Ségolène Siméon is a postdoctoral fellow working at Genentech, in the Clinical Pharmacology group. She completed her PharmD with a specialization in pharmacometrics at Paris Descartes University. For her PhD research, Ségolène studied the developmental toxicity of zebrafish embryo exposed to teratogen compounds, with the development of two mathematical models. During her first year as a CERSI fellow at UCSF in Savic Lab, she worked on dosing regimen optimization in young malnourished children with malaria disease and studying the malnutrition impact on treatment failure with real world data.
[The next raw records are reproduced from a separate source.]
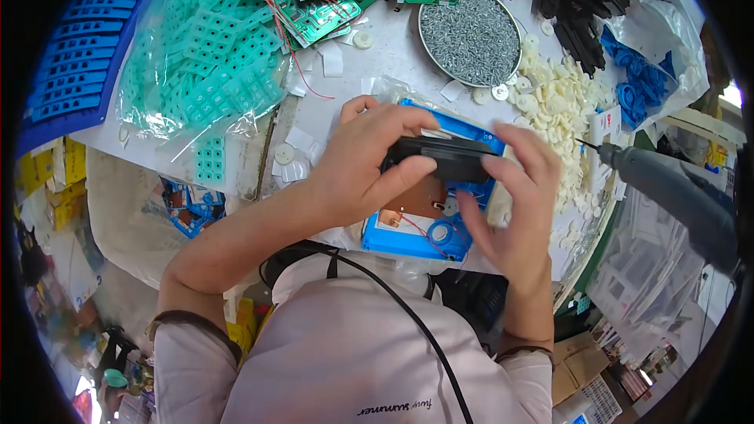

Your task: Assembling a toy calculator by placing components and using a screwdriver.

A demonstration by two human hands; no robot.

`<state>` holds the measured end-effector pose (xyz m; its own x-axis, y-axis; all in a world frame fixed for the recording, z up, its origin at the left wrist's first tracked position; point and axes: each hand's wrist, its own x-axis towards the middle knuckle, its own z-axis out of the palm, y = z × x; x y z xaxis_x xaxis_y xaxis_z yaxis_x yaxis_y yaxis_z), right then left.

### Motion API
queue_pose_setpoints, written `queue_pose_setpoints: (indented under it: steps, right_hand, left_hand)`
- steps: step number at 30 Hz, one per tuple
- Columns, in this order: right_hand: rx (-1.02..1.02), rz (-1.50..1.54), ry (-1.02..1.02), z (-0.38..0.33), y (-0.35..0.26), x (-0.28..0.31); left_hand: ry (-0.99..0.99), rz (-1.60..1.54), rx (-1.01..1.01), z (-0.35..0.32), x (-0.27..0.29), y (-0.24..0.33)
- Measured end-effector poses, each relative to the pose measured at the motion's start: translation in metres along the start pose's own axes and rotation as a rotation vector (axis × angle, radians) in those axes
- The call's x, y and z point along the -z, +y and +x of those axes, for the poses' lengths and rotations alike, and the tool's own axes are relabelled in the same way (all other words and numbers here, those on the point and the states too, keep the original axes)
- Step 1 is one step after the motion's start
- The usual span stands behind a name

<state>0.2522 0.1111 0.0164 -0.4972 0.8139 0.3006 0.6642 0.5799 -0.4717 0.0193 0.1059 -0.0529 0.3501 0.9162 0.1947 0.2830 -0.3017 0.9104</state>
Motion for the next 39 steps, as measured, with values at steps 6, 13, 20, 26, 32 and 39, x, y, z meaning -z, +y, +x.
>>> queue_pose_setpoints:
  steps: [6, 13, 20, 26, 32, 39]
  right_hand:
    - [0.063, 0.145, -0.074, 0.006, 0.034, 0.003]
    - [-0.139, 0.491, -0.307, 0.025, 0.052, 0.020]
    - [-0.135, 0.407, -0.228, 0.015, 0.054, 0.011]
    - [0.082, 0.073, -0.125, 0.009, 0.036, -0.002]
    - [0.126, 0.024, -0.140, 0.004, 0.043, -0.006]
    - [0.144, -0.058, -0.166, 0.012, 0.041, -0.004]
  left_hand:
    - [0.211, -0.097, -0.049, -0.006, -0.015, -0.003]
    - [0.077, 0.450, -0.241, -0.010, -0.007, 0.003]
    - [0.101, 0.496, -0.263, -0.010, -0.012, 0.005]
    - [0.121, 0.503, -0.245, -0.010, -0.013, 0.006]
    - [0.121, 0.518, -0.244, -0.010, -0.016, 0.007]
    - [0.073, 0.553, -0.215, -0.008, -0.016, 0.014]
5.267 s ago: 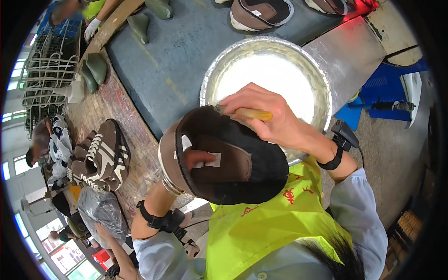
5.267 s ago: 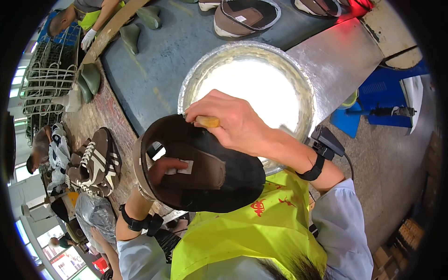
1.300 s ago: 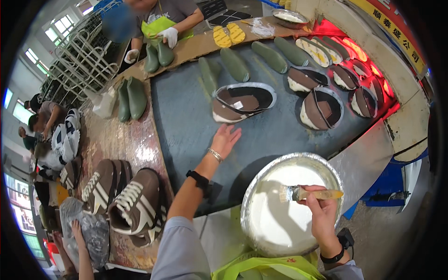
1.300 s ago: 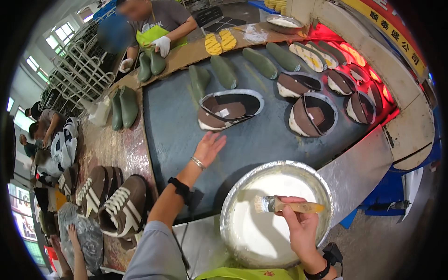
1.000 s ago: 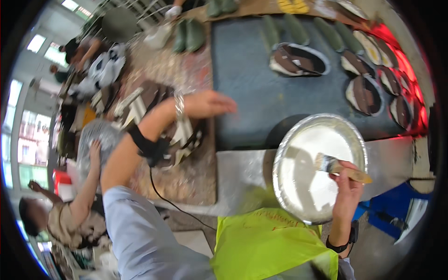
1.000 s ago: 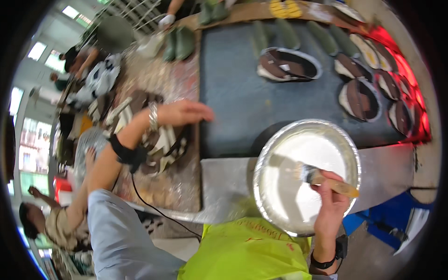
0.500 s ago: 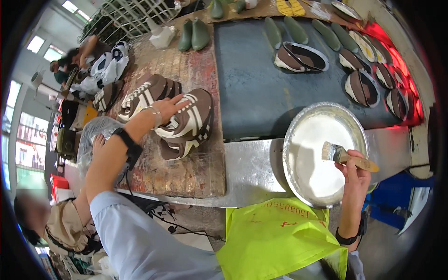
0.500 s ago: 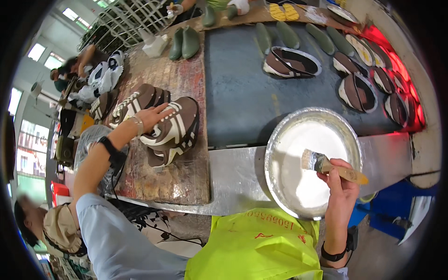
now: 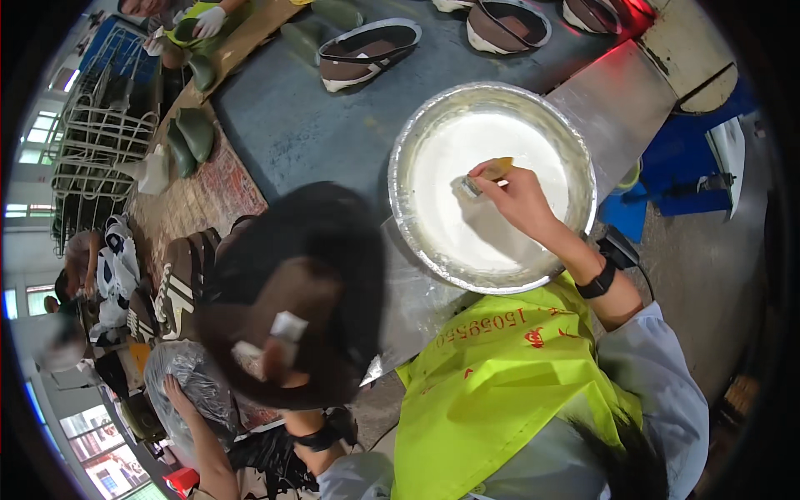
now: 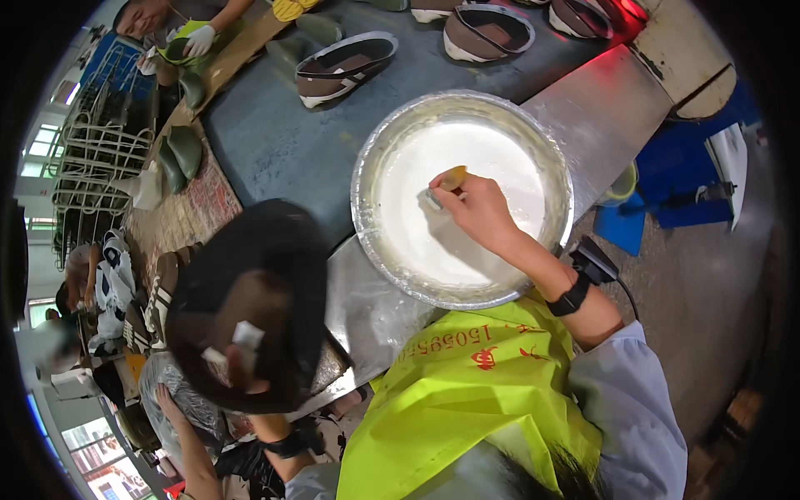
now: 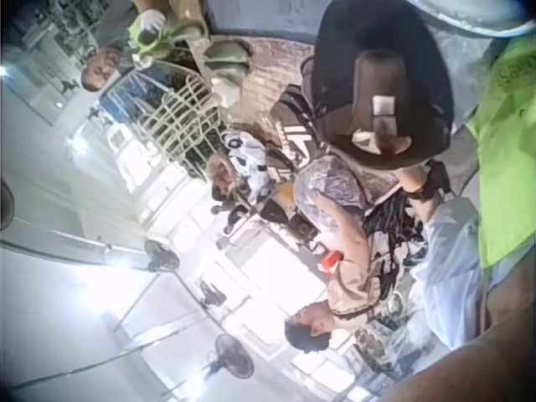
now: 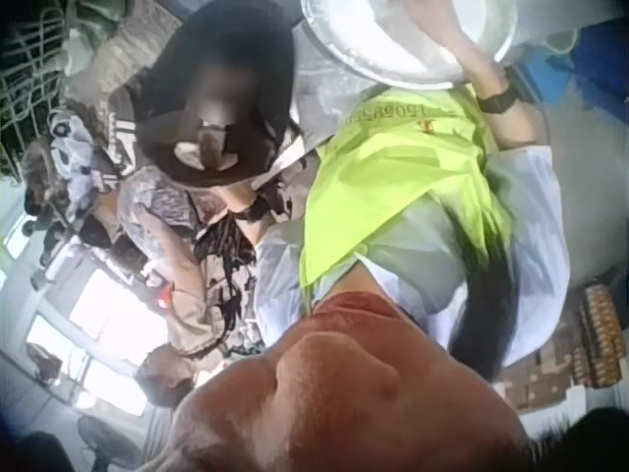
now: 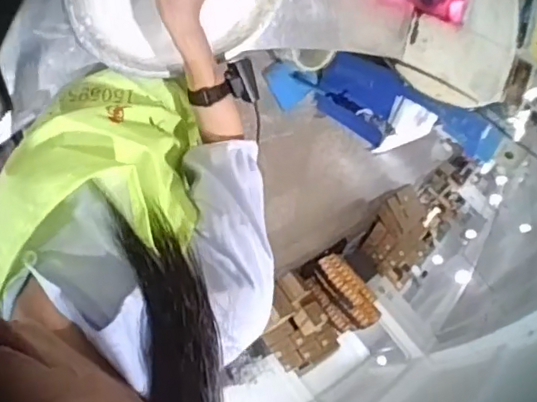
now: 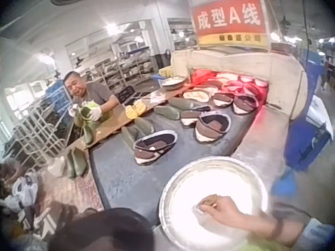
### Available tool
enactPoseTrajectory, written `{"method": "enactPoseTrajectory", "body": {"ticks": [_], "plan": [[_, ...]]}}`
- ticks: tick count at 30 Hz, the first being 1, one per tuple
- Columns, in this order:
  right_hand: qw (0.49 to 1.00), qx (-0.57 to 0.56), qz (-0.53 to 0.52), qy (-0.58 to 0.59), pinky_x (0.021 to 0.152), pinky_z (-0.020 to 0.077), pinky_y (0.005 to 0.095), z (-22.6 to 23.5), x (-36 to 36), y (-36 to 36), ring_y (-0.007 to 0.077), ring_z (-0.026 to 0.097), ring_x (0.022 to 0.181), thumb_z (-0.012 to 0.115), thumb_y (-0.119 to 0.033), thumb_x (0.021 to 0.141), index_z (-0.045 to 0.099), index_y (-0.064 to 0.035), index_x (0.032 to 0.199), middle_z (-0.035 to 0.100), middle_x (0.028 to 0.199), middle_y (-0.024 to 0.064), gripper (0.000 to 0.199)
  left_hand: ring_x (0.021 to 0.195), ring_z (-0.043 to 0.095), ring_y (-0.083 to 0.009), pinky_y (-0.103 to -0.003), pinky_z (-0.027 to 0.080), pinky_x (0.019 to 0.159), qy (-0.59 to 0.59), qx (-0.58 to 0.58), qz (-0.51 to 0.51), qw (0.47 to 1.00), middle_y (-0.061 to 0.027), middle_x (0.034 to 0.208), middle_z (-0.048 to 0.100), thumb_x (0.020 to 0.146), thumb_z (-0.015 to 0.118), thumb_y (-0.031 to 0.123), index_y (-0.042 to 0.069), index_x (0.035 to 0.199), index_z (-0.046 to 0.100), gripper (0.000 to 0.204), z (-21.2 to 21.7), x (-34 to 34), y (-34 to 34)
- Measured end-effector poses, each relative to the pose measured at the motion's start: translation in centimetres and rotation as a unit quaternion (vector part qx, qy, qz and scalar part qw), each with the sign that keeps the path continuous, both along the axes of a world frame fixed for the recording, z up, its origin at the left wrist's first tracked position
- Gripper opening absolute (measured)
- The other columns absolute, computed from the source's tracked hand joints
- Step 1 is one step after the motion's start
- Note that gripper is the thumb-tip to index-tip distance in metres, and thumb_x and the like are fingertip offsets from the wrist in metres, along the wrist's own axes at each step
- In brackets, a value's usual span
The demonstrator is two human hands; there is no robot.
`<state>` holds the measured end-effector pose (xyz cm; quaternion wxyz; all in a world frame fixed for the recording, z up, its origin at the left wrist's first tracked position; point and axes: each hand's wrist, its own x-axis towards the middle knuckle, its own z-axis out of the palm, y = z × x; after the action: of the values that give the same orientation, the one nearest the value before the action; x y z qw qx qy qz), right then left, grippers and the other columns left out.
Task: Applying white glue or primer to the inner edges of shoe uppers using a brush.
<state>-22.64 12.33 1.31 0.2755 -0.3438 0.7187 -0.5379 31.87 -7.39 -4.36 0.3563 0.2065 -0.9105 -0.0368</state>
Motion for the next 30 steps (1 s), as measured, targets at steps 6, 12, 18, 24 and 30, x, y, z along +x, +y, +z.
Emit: {"method": "enactPoseTrajectory", "body": {"ticks": [6, 12, 18, 24, 30], "plan": [[0.948, 0.179, -0.003, 0.265, 0.069, 0.0473, 0.0257, 1.6, -1.8, 1.3, 0.0102, 0.06, 0.08, 0.059, -0.012, 0.087, 0.063, -0.0017, 0.097, 0.064, 0.082, 0.005, 0.015, 0.099, 0.058, -0.0267, -0.036, 0.044, 0.089, 0.101, 0.555, -0.016, 0.825, -0.0156, 0.109, 0.059, 0.074, 0.068, 0.004, 0.0, 0.109, 0.058, 0.037, 10.2, -25.0, 6.3], [0.988, -0.093, 0.067, -0.107, 0.071, 0.0468, 0.0234, 4.9, -0.8, 1.6, 0.0081, 0.056, 0.079, 0.057, -0.006, 0.088, 0.062, 0.0015, 0.095, 0.062, 0.086, 0.0058, 0.012, 0.092, 0.06, -0.0172, -0.027, 0.046, 0.085, -0.122, 0.391, -0.146, 0.901, -0.0072, 0.098, 0.064, 0.076, 0.061, 0.001, 0.004, 0.1, 0.064, 0.024, 11.3, -27.2, 4.8], [0.984, -0.137, 0.105, -0.032, 0.072, 0.0479, 0.0256, 5.6, -0.1, 0.0, 0.0121, 0.059, 0.081, 0.058, -0.005, 0.086, 0.062, 0.0017, 0.094, 0.063, 0.089, 0.0066, 0.011, 0.085, 0.06, -0.0137, -0.027, 0.048, 0.077, -0.175, 0.592, -0.082, 0.782, -0.0054, 0.094, 0.064, 0.071, 0.064, -0.002, 0.002, 0.099, 0.063, 0.029, 14.1, -31.8, 6.9], [0.972, -0.152, 0.16, 0.077, 0.078, 0.0485, 0.0298, 7.1, -0.9, 0.6, 0.0224, 0.062, 0.084, 0.059, -0.008, 0.084, 0.064, -0.0016, 0.093, 0.063, 0.091, 0.0096, 0.012, 0.079, 0.06, -0.0131, -0.026, 0.049, 0.072, -0.056, 0.738, -0.006, 0.672, -0.005, 0.089, 0.064, 0.066, 0.066, -0.001, 0.001, 0.099, 0.063, 0.033, 10.4, -29.9, 4.4], [0.984, -0.039, 0.141, 0.106, 0.079, 0.0485, 0.0321, 4.3, -0.9, 4.4, 0.0253, 0.062, 0.087, 0.06, -0.007, 0.083, 0.064, -0.0018, 0.091, 0.062, 0.094, 0.0102, 0.011, 0.087, 0.059, -0.0196, -0.029, 0.047, 0.08, -0.001, 0.617, -0.022, 0.787, -0.0092, 0.098, 0.062, 0.07, 0.062, 0.0, 0.001, 0.103, 0.059, 0.033, 13.9, -29.6, 3.6]]}}
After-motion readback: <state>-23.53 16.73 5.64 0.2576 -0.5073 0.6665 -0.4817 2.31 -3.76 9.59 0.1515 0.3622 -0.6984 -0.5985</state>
Simulations allowed to inform that adjustments must be done for at risk populations from the actual dosing regimen recommendations. She also developed a PKPD model to determine which dosing regimen would allow the best improvement of tuberculosis infection recovering indicators. For these UCSF projects, two papers are in progress. During the second year of the fellowship at Genentech, Ségolène is pursuing her research in the clinical pharmacology team to propose dosing for new indication of drugs and in the modeling and simulation team to work on Crohn’s disease modeling. As a CERSI scholar, she is developing her modeling skills and apply them to the different phases of drug clinical development. She will also learn about drug development protocol and clinical study design.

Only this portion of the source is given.